## SOURCE INFORMATION
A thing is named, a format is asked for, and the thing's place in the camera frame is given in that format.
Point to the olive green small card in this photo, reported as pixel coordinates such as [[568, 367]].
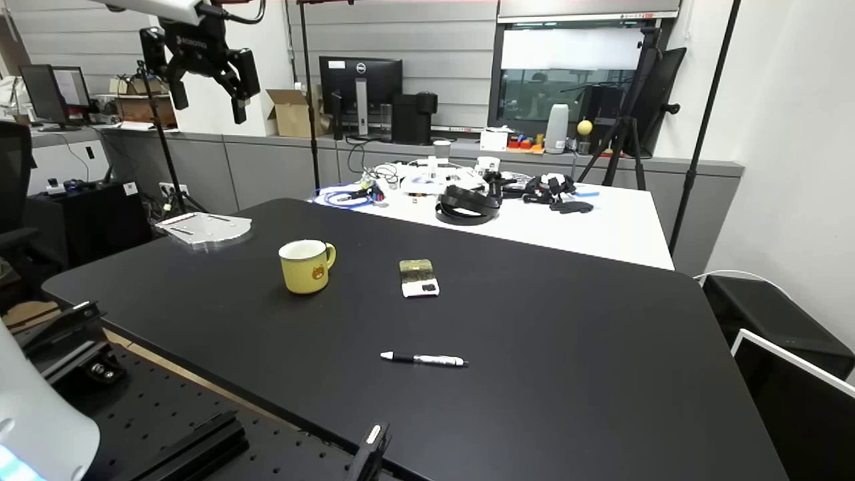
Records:
[[414, 266]]

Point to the white side table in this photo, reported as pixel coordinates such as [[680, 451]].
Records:
[[620, 226]]

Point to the black clamp bracket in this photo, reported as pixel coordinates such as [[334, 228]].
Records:
[[370, 456]]

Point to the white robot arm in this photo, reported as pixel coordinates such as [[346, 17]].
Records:
[[187, 11]]

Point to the yellow enamel mug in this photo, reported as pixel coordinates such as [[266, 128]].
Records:
[[306, 266]]

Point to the black headset on table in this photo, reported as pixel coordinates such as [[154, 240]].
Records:
[[466, 207]]

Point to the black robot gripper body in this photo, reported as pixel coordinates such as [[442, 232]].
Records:
[[174, 48]]

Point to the black computer monitor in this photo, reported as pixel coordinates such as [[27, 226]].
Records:
[[355, 83]]

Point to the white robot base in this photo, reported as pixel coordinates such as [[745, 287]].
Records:
[[41, 433]]

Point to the black office chair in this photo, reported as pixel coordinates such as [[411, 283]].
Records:
[[15, 182]]

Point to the white cylindrical speaker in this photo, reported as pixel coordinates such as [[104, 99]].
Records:
[[556, 128]]

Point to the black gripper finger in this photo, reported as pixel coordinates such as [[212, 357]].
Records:
[[235, 72], [178, 88]]

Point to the black and white pen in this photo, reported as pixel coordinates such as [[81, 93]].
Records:
[[423, 358]]

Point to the cardboard box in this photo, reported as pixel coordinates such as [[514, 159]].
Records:
[[290, 113]]

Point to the white electronics clutter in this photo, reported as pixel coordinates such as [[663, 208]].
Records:
[[425, 178]]

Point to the black light stand pole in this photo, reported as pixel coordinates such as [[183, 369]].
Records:
[[689, 175]]

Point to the black camera tripod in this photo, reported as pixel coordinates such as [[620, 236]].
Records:
[[643, 111]]

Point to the yellow ball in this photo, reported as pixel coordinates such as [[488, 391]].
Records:
[[584, 125]]

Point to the white small card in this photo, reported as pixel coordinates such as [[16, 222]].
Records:
[[419, 290]]

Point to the black perforated breadboard base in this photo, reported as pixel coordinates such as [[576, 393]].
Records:
[[159, 426]]

## EXERCISE DETAILS
Exactly reproduce the lines of the entries above, from the one containing "Point to the white cylindrical" to the very last, and no others.

## WRITTEN ANSWER
Point to the white cylindrical speaker in this photo, reported as pixel coordinates such as [[104, 99]].
Records:
[[556, 128]]

Point to the black gripper finger in this photo, reported as pixel coordinates such as [[212, 357]].
Records:
[[235, 72], [178, 88]]

Point to the black and white pen in this photo, reported as pixel coordinates such as [[81, 93]].
Records:
[[423, 358]]

Point to the cardboard box in this photo, reported as pixel coordinates such as [[514, 159]].
Records:
[[290, 113]]

Point to the white electronics clutter in this photo, reported as pixel coordinates such as [[663, 208]].
Records:
[[425, 178]]

Point to the black light stand pole in this photo, reported as pixel coordinates such as [[183, 369]].
Records:
[[689, 175]]

Point to the black camera tripod in this photo, reported as pixel coordinates such as [[620, 236]].
Records:
[[643, 111]]

Point to the yellow ball in this photo, reported as pixel coordinates such as [[488, 391]].
Records:
[[584, 125]]

Point to the white small card in this photo, reported as pixel coordinates such as [[16, 222]].
Records:
[[419, 290]]

Point to the black perforated breadboard base in this photo, reported as pixel coordinates such as [[576, 393]].
Records:
[[159, 426]]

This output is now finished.